Se non avete ancora sentito parlare di Shiba Inu, siete in affollata compagnia. La “criptovaluta” fu lanciata sul mercato da un tale Ryoshi nell’agosto dello scorso anno. Prende il nome di una razza canina e il suo inventore ha voluto chiarire che l’unico responsabile dell’investimento sei praticamente tu, non esistendo alcuna struttura dietro all’asset, né egli si considera responsabile di alcunché, non detenendo neppure (dice) alcuno dei token emessi.

Di Shiba Inu non se n’è sentito parlare fino a poco tempo fa, quando ha iniziato a fare numeri.

Nella giornata di venerdì, il suo valore di capitalizzazione risultava di quasi 33,5 miliardi di dollari, una cifra di tutto rispetto. Dovete sapere che all’atto della sua emissione, questa “criptovaluta” capitalizzava neppure 164.000 dollari. Il prezzo di acquisto vi spiazzerà: sempre venerdì, era di appena 0,00006093 dollari. Nulla, se confrontato ai circa 60.000 dollari necessari per acquistare un solo Bitcoin.

Ma Shiba Inu ha fatto passi da giganti, per usare un eufemismo. Chi avesse investito in questo asset appena 1 dollaro nell’agosto 2020, l’altro ieri si sarebbe portato a casa 140.715 dollari. Parliamo di un rendimento spettacolare. Solamente nell’ultimo mese, il prezzo è più decuplicato, seppure sceso dal picco toccato nella seduta di giovedì a 0,00008616 dollari.

Differenze tra Shiba Inu e Bitcoin, i rischi

C’è un wallet o portafoglio di 70 mila miliardi di Shina Inu, che venerdì valeva quasi 5 miliardi di dollari. Pensate che i token erano stati acquistati tra agosto e ottobre dello scorso anno per un investimento complessivo di 13.000 dollari. Del fortunato titolare non si sa nulla, se non che non abbia movimentato alcunché negli ultimi sei mesi e mezzo. C’è il serio rischio che abbia perso le credenziali di accesso e sappiamo che, trattandosi di un asset decentralizzato, finisca per perdere l’intero capitale, non riuscendo a liquidare la posizione.

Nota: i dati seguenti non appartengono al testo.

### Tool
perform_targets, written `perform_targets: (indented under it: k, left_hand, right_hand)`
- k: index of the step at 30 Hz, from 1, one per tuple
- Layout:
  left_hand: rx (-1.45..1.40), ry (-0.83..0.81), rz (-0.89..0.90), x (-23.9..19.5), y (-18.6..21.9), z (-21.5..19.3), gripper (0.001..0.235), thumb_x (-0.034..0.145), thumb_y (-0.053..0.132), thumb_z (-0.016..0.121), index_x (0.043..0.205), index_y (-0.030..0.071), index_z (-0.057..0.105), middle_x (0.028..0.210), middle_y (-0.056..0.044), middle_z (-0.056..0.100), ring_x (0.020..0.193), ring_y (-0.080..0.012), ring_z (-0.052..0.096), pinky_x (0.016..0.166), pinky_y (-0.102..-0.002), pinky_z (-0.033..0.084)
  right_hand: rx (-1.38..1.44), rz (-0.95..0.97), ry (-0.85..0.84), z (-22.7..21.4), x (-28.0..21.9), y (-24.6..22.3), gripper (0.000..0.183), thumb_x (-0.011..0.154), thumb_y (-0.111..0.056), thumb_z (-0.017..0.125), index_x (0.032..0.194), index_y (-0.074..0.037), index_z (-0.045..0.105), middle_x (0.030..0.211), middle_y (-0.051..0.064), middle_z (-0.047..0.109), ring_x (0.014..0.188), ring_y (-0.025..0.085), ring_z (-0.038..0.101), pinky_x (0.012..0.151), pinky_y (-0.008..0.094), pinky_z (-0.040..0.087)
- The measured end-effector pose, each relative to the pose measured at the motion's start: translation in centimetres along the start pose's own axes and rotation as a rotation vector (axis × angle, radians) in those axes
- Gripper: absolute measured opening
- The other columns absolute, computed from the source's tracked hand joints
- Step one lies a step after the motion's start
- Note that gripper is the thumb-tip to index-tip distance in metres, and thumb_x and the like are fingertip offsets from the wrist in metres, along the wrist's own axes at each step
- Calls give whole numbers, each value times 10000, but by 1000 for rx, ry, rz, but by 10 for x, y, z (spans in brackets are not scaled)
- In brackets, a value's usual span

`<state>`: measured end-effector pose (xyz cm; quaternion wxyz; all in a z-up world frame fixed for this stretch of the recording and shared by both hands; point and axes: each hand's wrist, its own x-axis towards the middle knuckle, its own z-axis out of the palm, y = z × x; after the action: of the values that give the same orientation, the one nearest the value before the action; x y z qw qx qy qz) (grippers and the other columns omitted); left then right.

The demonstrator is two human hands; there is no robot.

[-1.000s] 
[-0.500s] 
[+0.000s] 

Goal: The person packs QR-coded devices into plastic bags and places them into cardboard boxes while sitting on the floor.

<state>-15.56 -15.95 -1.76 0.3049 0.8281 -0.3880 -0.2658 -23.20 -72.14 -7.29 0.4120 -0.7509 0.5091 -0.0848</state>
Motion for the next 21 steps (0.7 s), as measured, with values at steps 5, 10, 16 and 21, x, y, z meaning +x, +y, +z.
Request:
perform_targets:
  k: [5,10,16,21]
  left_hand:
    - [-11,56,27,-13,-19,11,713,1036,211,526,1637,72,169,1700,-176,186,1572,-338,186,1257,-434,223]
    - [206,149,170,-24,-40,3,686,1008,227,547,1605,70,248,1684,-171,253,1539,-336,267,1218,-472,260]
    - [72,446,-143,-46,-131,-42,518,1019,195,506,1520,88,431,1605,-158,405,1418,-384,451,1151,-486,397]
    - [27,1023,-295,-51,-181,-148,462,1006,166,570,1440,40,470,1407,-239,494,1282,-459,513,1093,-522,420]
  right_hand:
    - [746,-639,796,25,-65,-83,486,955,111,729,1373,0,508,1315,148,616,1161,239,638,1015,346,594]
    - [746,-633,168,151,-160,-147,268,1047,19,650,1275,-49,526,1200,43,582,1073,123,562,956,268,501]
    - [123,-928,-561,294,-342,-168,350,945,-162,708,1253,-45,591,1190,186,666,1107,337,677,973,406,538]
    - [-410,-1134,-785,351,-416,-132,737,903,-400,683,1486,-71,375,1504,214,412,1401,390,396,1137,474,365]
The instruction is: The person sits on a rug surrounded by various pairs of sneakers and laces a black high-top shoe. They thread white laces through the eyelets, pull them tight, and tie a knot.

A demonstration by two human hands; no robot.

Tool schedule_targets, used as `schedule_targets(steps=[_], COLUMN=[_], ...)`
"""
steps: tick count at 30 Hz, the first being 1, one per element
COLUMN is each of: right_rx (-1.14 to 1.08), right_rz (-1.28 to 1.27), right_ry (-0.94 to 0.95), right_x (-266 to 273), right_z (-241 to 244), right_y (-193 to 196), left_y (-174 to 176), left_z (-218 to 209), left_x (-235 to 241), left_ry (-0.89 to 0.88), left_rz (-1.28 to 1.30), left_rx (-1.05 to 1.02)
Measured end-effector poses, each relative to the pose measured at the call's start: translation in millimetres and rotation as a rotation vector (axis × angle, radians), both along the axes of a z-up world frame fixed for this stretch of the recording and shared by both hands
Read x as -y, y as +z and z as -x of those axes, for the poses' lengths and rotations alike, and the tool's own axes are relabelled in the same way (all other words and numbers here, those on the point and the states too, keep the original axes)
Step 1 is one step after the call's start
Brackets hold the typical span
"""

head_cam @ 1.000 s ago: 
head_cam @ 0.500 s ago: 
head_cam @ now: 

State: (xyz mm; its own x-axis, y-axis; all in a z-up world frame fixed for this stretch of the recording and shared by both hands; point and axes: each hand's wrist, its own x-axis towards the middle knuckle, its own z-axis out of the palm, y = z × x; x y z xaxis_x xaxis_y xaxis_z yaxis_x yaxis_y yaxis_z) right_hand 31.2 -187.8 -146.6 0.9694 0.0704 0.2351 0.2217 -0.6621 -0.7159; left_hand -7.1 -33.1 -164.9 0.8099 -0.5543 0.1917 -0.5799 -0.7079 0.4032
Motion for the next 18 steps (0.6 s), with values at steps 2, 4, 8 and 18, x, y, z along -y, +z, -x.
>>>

Di Shiba Inu in circolazione ve ne sono 1 milione di miliardi. Un’offerta enorme, se confrontata con quella assai limitata dei Bitcoin, di cui esistono ad oggi solo 18,86 milioni di monete emesse. E c’è un’altra differenza tra le due “criptovalute”. Bitcoin nasce per essere sia riserva di valore nel tempo, sia un mezzo di pagamento. Che stia riuscendo nell’intento, è un altro paio di maniche. Ad ogni modo, il quantitativo di Bitcoin in circolazione tende a crescere a un ritmo prestabilito e fino a un certo ammontare. Si tratta di un asset, quindi, tendenzialmente deflattivo, cioè che si apprezza con la crescita della domanda.

Shiba Inu non segue questo modello. Essa è una moneta “community based”, nel senso che essa è finalizzata ad essere sostenuta dal circuito che la utilizza, ma senza altri obiettivi rilevanti. Per il resto, Ryoshi ha sfruttato la “blockchain” di Ethereum e tra gli utilizzi correlati abbiamo quelli per gli “smart contract” e gli NFT (“Non fungible tokens”). Nessun pregiudizio nel valutare un investimento, purché: si destini una quota di denaro per cui anche la perdita totale non comporterebbe alcun danno rilevante alle proprie finanze; si accetti il rischio elevatissimo e non si pensi che l’andamento passato dei prezzi sia in un qualche modo replicato in futuro.